Foi no dia 25 de março que o Conselho de Segurança da ONU aprovou pela primeira vez uma resolução de cessar-fogo em Gaza. Foto: Wikimedia

Tiago André Lopes considera que Israel tem algum interesse em “manter o conflito vivo e ativo, o maior tempo possível”.

Apesar de inúmeras tentativas, Israel e o Hamas nunca conseguiram chegar a um acordo para um cessar-fogo duradouro. Para Joana Ricarte, “o entendimento entre Israel e o Hamas é basicamente impossível” e “Netanyahu não quer um cessar-fogo”.

A especialista considera que os acontecimentos de sábado vão servir para que o primeiro-ministro de Israel reforce a ideia de que o “Hamas é um proxy do Irão“, de que “isto sempre foi uma guerra com o Irão, que é preciso eliminar o Hamas”, de modo a “construir um discurso que lhe permita manter esta guerra, porque o seu interesse é manter-se no poder”.

Contenção ou retaliação? 

Até ao momento, o gabinete de guerra israelita não anunciou qual vai ser a resposta de Israel ao ataque do Irão. Tiago André Lopes considera que Israel “vai ter que responder ao ataque do Irão”, mas refere que essa retaliação vai ser apenas por “uma questão de orgulho político e não de causa legítima ou jurídica”. Contudo, acredita que, “se a resposta for desproporcional, pode ter um impacto negativo” e transformar aquela que era “uma guerra circunscrita a Israel numa guerra de matriz regional”.

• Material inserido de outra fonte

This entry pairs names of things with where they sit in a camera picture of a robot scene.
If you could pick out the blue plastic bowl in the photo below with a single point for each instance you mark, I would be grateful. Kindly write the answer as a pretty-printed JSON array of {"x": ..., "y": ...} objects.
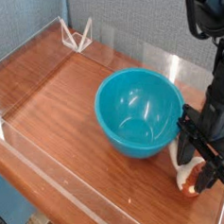
[{"x": 138, "y": 110}]

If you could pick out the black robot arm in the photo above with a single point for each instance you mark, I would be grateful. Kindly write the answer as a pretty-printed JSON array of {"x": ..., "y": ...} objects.
[{"x": 206, "y": 21}]

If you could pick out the clear acrylic front barrier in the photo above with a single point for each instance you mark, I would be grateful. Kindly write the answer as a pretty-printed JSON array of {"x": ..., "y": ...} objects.
[{"x": 23, "y": 161}]

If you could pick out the clear acrylic barrier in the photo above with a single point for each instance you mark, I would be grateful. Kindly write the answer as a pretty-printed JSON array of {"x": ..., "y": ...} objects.
[
  {"x": 117, "y": 50},
  {"x": 23, "y": 161}
]

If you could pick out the clear acrylic back barrier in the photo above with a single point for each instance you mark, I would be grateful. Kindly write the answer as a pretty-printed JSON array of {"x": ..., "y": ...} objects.
[{"x": 117, "y": 50}]

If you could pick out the white and brown toy mushroom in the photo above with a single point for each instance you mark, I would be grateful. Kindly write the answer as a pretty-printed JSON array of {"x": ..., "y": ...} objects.
[{"x": 187, "y": 174}]

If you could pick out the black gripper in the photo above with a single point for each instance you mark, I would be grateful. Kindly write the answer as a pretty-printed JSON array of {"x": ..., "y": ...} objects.
[{"x": 202, "y": 135}]

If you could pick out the clear acrylic corner bracket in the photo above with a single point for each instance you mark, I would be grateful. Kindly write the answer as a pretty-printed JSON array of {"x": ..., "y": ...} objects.
[{"x": 76, "y": 41}]

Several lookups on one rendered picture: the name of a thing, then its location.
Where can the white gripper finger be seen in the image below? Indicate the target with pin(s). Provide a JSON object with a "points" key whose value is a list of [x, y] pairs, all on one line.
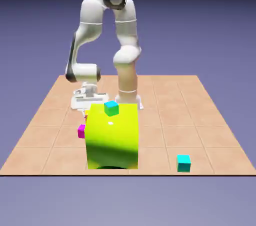
{"points": [[83, 113]]}

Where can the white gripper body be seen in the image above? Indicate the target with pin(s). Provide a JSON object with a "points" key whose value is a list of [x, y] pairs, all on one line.
{"points": [[80, 102]]}

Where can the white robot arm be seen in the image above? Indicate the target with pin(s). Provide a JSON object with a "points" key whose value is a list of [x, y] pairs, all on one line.
{"points": [[126, 30]]}

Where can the small magenta cube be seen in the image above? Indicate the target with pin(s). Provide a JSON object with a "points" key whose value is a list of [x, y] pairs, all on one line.
{"points": [[81, 131]]}

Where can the small green cube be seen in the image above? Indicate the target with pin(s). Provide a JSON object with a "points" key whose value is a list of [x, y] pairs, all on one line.
{"points": [[111, 109]]}

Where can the small cyan cube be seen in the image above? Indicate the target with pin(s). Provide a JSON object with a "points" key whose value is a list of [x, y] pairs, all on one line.
{"points": [[183, 163]]}

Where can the large yellow box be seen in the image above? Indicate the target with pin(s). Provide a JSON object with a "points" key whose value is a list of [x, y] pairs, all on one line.
{"points": [[112, 142]]}

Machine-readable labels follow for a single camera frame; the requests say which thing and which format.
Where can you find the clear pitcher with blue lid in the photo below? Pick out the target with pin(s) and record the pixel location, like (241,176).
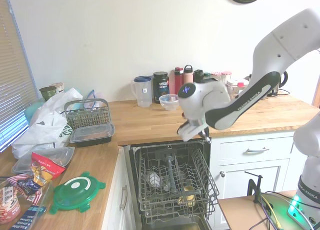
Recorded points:
(143,93)

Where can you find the black food container clear lid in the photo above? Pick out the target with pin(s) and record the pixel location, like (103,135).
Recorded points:
(92,136)

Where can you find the grey cutlery basket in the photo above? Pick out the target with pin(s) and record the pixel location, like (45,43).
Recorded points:
(87,114)

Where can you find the blue snack packet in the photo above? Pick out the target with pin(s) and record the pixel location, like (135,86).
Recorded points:
(28,216)

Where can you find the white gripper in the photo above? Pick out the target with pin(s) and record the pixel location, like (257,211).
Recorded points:
(188,132)

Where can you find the red snack bag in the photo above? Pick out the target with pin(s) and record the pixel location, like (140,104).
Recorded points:
(46,168)

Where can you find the clear zip bag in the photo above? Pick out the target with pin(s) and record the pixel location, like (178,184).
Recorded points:
(93,96)

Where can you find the jar with beige lid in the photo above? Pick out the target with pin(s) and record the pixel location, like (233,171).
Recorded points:
(58,87)

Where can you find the white cabinet door with knob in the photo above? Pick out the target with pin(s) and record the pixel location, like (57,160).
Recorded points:
(250,180)

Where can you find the teal round object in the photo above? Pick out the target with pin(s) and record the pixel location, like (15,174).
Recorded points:
(32,112)

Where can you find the grey dishwasher spray pipe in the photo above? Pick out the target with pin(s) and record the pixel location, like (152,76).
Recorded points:
(171,172)

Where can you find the stars and stripes snack packet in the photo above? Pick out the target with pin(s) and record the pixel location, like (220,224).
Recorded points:
(25,183)

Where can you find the pink bottle with black cap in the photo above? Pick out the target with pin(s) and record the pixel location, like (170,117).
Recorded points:
(188,76)

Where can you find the red water bottle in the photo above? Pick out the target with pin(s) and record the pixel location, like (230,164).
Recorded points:
(178,81)

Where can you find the white plastic shopping bag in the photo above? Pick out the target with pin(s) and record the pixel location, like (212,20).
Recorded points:
(47,129)

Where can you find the pink popcorn bag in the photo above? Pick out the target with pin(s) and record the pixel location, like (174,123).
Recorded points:
(8,205)

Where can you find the black table clamp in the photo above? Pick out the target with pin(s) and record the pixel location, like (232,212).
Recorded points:
(256,187)

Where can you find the black Vega Sport tub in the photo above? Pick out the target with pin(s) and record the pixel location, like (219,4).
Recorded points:
(161,87)

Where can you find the white cabinet drawer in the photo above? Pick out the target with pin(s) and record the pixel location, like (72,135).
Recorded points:
(235,146)

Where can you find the jar with red checked lid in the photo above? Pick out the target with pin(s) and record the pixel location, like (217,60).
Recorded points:
(226,76)
(216,75)

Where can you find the stainless steel dishwasher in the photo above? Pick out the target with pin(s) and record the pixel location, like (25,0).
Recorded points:
(136,190)

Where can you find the clear plastic bowl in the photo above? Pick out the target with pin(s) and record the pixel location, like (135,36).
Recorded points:
(168,102)

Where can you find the dark green bottle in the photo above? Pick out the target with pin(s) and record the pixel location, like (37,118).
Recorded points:
(198,76)

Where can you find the dark green cup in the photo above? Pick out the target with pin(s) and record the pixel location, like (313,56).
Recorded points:
(47,93)

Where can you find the steel electric kettle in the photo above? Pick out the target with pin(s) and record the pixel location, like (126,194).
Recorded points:
(281,83)

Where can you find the white window blind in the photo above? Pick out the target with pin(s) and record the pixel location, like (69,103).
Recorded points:
(12,77)

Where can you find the green round container lid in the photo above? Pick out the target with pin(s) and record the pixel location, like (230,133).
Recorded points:
(75,192)

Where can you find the white cup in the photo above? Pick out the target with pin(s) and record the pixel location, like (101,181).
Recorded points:
(153,179)

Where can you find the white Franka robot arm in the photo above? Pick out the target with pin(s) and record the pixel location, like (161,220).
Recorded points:
(275,52)

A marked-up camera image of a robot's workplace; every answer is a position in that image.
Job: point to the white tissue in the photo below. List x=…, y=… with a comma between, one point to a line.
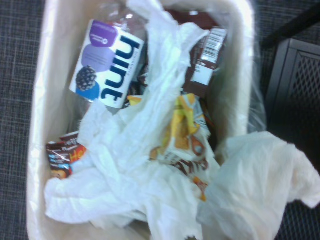
x=257, y=180

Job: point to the clear plastic bin liner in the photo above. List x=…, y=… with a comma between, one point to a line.
x=255, y=100

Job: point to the beige plastic trash bin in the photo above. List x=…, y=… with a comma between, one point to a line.
x=60, y=75

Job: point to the large white paper towel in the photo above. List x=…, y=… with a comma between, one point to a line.
x=140, y=140

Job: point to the yellow orange snack wrapper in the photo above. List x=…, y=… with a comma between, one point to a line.
x=185, y=135

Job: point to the brown barcode snack wrapper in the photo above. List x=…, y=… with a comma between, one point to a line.
x=205, y=65

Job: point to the hint water bottle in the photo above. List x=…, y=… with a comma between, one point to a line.
x=105, y=65

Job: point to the red brown candy wrapper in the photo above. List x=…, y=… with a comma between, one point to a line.
x=62, y=157

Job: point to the black mesh box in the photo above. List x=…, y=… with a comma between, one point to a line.
x=295, y=87

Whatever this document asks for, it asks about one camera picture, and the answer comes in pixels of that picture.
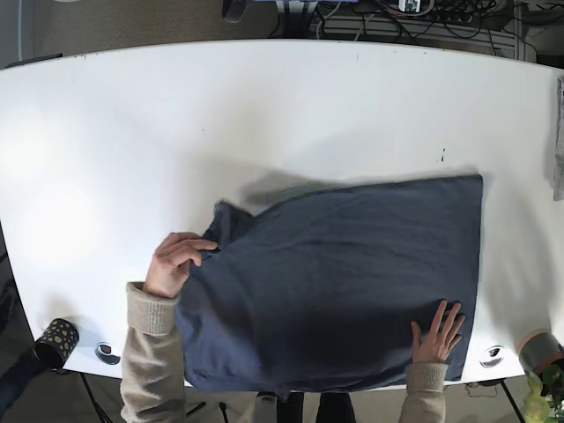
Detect grey T-shirt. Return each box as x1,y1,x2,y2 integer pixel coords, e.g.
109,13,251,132
553,78,564,202

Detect person's left hand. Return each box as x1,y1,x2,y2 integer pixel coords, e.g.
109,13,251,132
143,233,218,299

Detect dark blue T-shirt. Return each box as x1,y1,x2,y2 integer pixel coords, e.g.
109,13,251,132
175,174,483,396

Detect left silver table grommet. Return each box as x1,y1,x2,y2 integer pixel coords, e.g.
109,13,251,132
94,343,121,366

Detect left beige sweater forearm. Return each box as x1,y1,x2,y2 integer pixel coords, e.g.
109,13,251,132
120,282,185,422

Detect black gold spotted cup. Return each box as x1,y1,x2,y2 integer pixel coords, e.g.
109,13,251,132
34,318,80,370

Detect green potted plant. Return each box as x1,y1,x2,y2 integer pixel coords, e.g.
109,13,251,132
523,364,563,423

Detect person's right hand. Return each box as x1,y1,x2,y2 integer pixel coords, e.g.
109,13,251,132
411,300,465,363

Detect right beige sweater forearm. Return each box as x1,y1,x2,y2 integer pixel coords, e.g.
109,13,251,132
398,362,448,423

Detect right silver table grommet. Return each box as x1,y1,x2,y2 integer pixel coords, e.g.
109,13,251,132
479,345,505,368

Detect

Israel já percebeu que, quer os Estados Unidos, quer o Reino Unido, quer a França, “não vão legitimar um ataque desproporcional”, acrescentou. Tiago André Lopes acredita que a resposta de Israel “vai ser, acima de tudo, um ataque racional, por vias não tradicionais”, como, por exemplo, “um ataque cibernético, ou uma nova bateria de sanções”.

Na quarta-feira (17), durante um desfile militar onde foram exibidos mísseis e drones de última geração, o Presidente iraniano, Ebrahim Raisi, disse que a resposta do Irão a um possível ataque de Israel vai ser “violenta e dolorosa“. Em resposta aos esforços dos líderes mundiais para travar uma resposta israelita, o primeiro-ministro de Israel deixou claro que o país vai tomar as suas “próprias decisões” e que “vai fazer tudo o que for necessário para se defender”.

Editado por Inês Pinto Pereira

Artigo corrigido às 10h05 do dia 19 de abril de 2024 com uma clarificação de uma declaração de Joana Ricarte. A especialista não afirmou que “isto sempre foi uma guerra com o Irão”, mas que os acontecimentos de sábado servem ao primeiro-ministro israelita para passar a mensagem de que “isto sempre foi uma guerra com o Irão”.